Buoyed by a second positive regulatory review, salty snacks made with the olestra fat substitute are turning into one of the decade’s most successful new food-product introductions.

A survey conducted by Chicago-based Information Resources Inc. for Frito-Lay Inc. shows that the Dallas-based snack-food company sold $58 million of its Wow brand chips made with olestra during its first two months in the market. That’s nearly twice the $29 million in sales recorded by Nabisco’s Snackwell’s product during a comparable introductory period in 1993.

“There’s no question it’s been the most successful product launch of the ‘90s,” said Lynn Markley, spokeswoman for Frito-Lay. “We’ve sold more than 100 million bags since February.”

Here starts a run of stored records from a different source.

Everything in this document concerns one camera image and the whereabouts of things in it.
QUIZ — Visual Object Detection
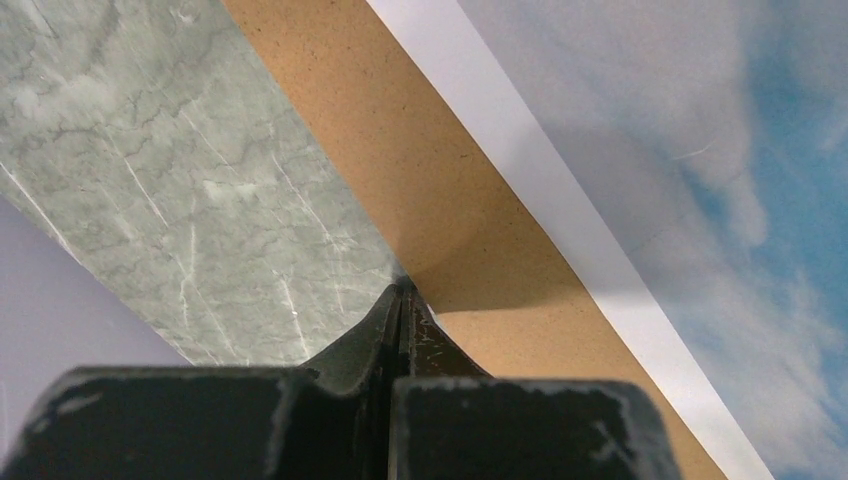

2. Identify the brown backing board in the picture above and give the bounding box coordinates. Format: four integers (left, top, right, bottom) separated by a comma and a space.
226, 1, 722, 479

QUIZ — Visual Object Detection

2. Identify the building photo print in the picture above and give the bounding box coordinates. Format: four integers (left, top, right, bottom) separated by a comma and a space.
372, 1, 847, 479

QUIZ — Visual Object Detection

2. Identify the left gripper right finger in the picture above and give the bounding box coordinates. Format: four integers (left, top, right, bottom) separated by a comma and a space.
389, 288, 681, 479

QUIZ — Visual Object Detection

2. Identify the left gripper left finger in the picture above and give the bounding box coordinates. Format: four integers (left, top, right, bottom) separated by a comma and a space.
1, 285, 401, 479

Olestra, which is being sold under the Olean name by Cincinnati-based Procter & Gamble Co., sparked controversy during test marketing in several Midwestern states in recent years. The Washington-based Center for Science in the Public Interest continues to attack the no-calorie fat substitute as a little-understood food additive that poses potentially dramatic health risks.


The Food and Drug Administration approved olestra for use in salty snacks in 1996, but regulators demanded that snack food producers include a label cautioning that olestra might cause “loose stools and abdominal cramping.”

The second FDA review completed in June found no significant health risks associated with olestra, but the agency ordered continued use of the cautionary language.

Michael Jacobson, executive director of the CSPI, argues that the FDA has “summarily dismissed 9,000 reports of people with adverse reactions. . . . They simply said there’s no proof. But a reasonable person would agree that it’s highly likely olestra products were involved.”

The consumer group also has asked the Federal Trade Commission to require producers of olestra-based products to include cautionary language in their advertisements--something that hasn’t been mandated.


P&G; and Frito-Lay executives described the clean bill of health contained in the second FDA review as welcome, given the CSPI attacks. “We’re ecstatic,” said Greg Allgood, a P&G; scientist and spokesman. “It was excellent news. We passed with flying colors, which is important because they’d given our critics an enormous amount of extra time to present their arguments.”

The center alleged that olestra could lead to heart disease because it blocks absorption of vitamins and nutrients. But the FDA review found no evidence of a problem.

Allgood said P&G;'s most recent research backs up the company’s previous assertion that the label isn’t necessary. “We’ve got research that’s consistent with what we found earlier,” he said. “There’s no meaningful effect as far as the need for the label language.”

P&G;, which introduced its own line of no-fat Pringles chips in late June, is reporting strong initial sales. P&G; gave away 3,000 cans of the product during a June 25 event at the Beverly Center mall. And, like Frito-Lay, P&G; ties the product’s success to consumer demand for lower-calorie snacks that taste more like the real thing.


“This is clearly something that consumers want,” said P&G; spokeswoman Sydney McHugh. “No fat and reduced calories are a meaningful benefit, something that meets an expressed consumer demand. We realize, though, that Olean . . . is not a replacement for common sense . . . including a balanced diet and proper exercise.”